PROVIDED INFORMATION:
-- Opening Marker --
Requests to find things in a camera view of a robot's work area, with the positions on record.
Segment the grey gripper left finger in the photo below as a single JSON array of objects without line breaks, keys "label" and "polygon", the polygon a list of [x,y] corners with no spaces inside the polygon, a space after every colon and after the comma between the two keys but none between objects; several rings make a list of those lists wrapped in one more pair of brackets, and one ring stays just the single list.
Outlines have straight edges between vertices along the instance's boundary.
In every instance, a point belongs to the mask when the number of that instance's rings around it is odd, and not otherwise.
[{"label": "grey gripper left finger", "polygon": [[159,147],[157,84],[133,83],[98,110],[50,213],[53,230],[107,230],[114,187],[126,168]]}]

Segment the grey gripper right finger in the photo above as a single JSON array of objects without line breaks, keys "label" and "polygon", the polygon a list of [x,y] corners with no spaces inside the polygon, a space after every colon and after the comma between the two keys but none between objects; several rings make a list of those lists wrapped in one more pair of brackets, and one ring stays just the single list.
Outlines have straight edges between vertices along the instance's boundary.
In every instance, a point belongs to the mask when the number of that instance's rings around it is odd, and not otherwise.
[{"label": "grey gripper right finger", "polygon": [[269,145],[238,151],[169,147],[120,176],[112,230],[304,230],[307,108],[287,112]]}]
-- Closing Marker --
ACTIVITY: From the first line to the last, return the data above exactly.

WRITTEN REPLY:
Requests to find things in a camera view of a robot's work area, with the positions on record.
Segment the grey gripper left finger in the photo below as a single JSON array of objects without line breaks, keys "label" and "polygon", the polygon a list of [x,y] corners with no spaces inside the polygon, a space after every colon and after the comma between the two keys but none between objects; several rings make a list of those lists wrapped in one more pair of brackets, and one ring stays just the single list.
Outlines have straight edges between vertices along the instance's boundary.
In every instance, a point belongs to the mask when the number of that instance's rings around it is odd, and not otherwise.
[{"label": "grey gripper left finger", "polygon": [[159,147],[157,84],[133,83],[98,110],[50,213],[53,230],[107,230],[114,187],[126,168]]}]

Segment the grey gripper right finger in the photo above as a single JSON array of objects without line breaks, keys "label" and "polygon", the polygon a list of [x,y] corners with no spaces inside the polygon, a space after every colon and after the comma between the two keys but none between objects; several rings make a list of those lists wrapped in one more pair of brackets, and one ring stays just the single list.
Outlines have straight edges between vertices along the instance's boundary.
In every instance, a point belongs to the mask when the number of that instance's rings around it is odd, and not otherwise.
[{"label": "grey gripper right finger", "polygon": [[269,145],[238,151],[169,147],[120,176],[112,230],[304,230],[307,108],[287,112]]}]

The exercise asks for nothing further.